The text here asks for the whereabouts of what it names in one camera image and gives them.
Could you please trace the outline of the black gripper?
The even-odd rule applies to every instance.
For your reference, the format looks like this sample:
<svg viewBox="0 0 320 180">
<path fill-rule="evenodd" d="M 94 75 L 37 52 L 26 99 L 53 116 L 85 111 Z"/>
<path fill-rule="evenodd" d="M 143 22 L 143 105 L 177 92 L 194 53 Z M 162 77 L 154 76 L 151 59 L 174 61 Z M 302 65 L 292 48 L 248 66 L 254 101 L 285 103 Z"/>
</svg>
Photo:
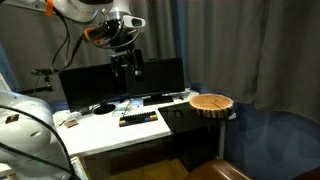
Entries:
<svg viewBox="0 0 320 180">
<path fill-rule="evenodd" d="M 116 53 L 130 52 L 134 49 L 134 41 L 140 32 L 136 29 L 126 29 L 124 21 L 120 19 L 109 20 L 89 29 L 89 42 L 102 49 L 110 49 Z M 144 61 L 140 49 L 133 51 L 133 69 L 136 81 L 140 81 L 144 68 Z M 118 83 L 120 81 L 119 68 L 121 60 L 117 55 L 111 56 L 111 69 Z"/>
</svg>

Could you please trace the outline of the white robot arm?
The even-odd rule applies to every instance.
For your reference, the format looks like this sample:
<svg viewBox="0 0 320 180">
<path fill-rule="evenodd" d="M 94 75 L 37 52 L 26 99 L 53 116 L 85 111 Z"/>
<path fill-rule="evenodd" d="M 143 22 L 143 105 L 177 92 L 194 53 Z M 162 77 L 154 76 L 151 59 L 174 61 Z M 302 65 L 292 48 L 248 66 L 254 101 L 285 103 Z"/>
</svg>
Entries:
<svg viewBox="0 0 320 180">
<path fill-rule="evenodd" d="M 129 0 L 1 0 L 17 6 L 90 22 L 102 11 L 101 25 L 87 28 L 79 41 L 123 52 L 132 47 L 146 25 L 129 9 Z M 67 148 L 56 132 L 49 105 L 41 99 L 12 91 L 0 91 L 0 159 L 21 180 L 81 180 Z"/>
</svg>

● Work instruction
Transcribe the records word for word and include no pictures.

● Solution to the problem
The text here asks for the whereabouts of what it names in one camera image and gives them.
Could you please trace the outline of the black gripper?
The even-odd rule applies to every instance.
For your reference, the format looks like this sample:
<svg viewBox="0 0 320 180">
<path fill-rule="evenodd" d="M 94 75 L 37 52 L 26 99 L 53 116 L 85 111 Z"/>
<path fill-rule="evenodd" d="M 143 22 L 143 105 L 177 92 L 194 53 Z M 162 77 L 154 76 L 151 59 L 174 61 Z M 302 65 L 292 48 L 248 66 L 254 101 L 285 103 Z"/>
</svg>
Photo:
Entries:
<svg viewBox="0 0 320 180">
<path fill-rule="evenodd" d="M 116 53 L 130 52 L 134 49 L 134 41 L 140 32 L 136 29 L 126 29 L 124 21 L 120 19 L 109 20 L 89 29 L 89 42 L 102 49 L 110 49 Z M 144 61 L 140 49 L 133 51 L 133 69 L 136 81 L 140 81 L 144 68 Z M 118 83 L 120 81 L 119 68 L 121 60 L 117 55 L 111 56 L 111 69 Z"/>
</svg>

Could you please trace the outline of the white robot arm?
The even-odd rule applies to every instance.
For your reference, the format looks like this sample:
<svg viewBox="0 0 320 180">
<path fill-rule="evenodd" d="M 94 75 L 37 52 L 26 99 L 53 116 L 85 111 Z"/>
<path fill-rule="evenodd" d="M 143 22 L 143 105 L 177 92 L 194 53 Z M 162 77 L 154 76 L 151 59 L 174 61 Z M 302 65 L 292 48 L 248 66 L 254 101 L 285 103 Z"/>
</svg>
Entries:
<svg viewBox="0 0 320 180">
<path fill-rule="evenodd" d="M 129 0 L 1 0 L 17 6 L 90 22 L 102 11 L 101 25 L 87 28 L 79 41 L 123 52 L 132 47 L 146 25 L 129 9 Z M 67 148 L 56 132 L 49 105 L 41 99 L 12 91 L 0 91 L 0 159 L 21 180 L 81 180 Z"/>
</svg>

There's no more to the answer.